Le visage de Valérie pâlit encore davantage lorsque le superviseur de l’entreprise de béton s’approcha, son téléphone toujours à la main.

« Madame, on nous avait dit que ce coulage avait eu lieu sur votre propriété », dit-il. « Vous avez menti à mon équipe. »

Valérie eut du mal à répondre.

Le superviseur toucha son écran et lança un message enregistré.

Sa propre voix emplit l’air, disant clairement « ma propriété » et faisant référence à « l’allée du côté ouest ».

L’inspecteur municipal ouvrit son bloc-notes.

« Nous devons également parler des travaux non autorisés et de ces statues de jardin qui empiètent sur le domaine public. »

Je restai silencieuse, une main posée sur l’épaule d’Olivia.

Le superviseur se tourna vers moi.

« Madame, nous sommes sincèrement désolés. Nous prendrons en charge l’intégralité des frais de réparation de votre véhicule. Votre voisin paiera. Je vous le promets. »

« Merci », dis-je.

Rien de plus.

Pas de célébration.

Pas de discours.

Valérie tenta une dernière fois de changer de sujet.

Personne ne l’écoutait.

Alors Olivia s’avança, l’air grave d’une petite juge, et tendit sa brique de jus à Valérie.

« Maman dit qu’une boisson fraîche, ça aide après une dure journée. »

Valérie la fixa comme si Olivia tenait quelque chose de dangereux.

Quelques semaines plus tard, ma Chevrolet était de retour dans l’allée, impeccable et roulant mieux qu’avant.

Le porche était fraîchement repeint en jaune pâle, grâce à Harold et à une fillette de huit ans déterminée, armée d’un rouleau presque aussi grand qu’elle.

Après la réception des amendes, un panneau « À vendre » apparut dans le jardin de Valérie.

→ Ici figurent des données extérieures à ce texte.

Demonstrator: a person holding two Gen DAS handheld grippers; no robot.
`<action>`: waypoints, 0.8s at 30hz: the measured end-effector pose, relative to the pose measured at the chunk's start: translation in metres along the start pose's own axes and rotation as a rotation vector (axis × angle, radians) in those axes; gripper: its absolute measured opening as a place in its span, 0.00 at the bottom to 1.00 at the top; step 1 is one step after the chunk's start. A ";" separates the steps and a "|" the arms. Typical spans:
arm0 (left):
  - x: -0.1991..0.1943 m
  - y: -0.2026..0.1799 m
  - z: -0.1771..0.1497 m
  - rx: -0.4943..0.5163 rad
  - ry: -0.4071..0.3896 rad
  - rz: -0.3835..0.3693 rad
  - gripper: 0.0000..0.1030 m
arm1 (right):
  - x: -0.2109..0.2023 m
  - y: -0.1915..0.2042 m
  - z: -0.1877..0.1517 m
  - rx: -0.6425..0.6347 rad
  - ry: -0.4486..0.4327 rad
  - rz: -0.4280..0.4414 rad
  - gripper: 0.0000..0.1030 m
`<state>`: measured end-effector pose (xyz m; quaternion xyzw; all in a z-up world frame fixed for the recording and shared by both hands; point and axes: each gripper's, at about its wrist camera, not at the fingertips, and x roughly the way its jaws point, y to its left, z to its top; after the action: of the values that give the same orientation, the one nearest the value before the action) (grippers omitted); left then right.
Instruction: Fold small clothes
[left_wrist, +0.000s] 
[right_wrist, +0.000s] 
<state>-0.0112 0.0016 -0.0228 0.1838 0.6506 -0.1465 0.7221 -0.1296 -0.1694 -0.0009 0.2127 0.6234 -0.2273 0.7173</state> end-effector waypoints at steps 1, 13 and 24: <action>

Olivia se blottit contre moi sur le porche réparé tandis que le soleil couchant se fondait sur le lac.

« Oui, ma chérie », murmurai-je. « On est à la maison. »

À cet instant, je compris que mon père ne m’avait pas simplement laissé une vieille maison.

Il m’avait laissé un endroit où nous avions vraiment notre place.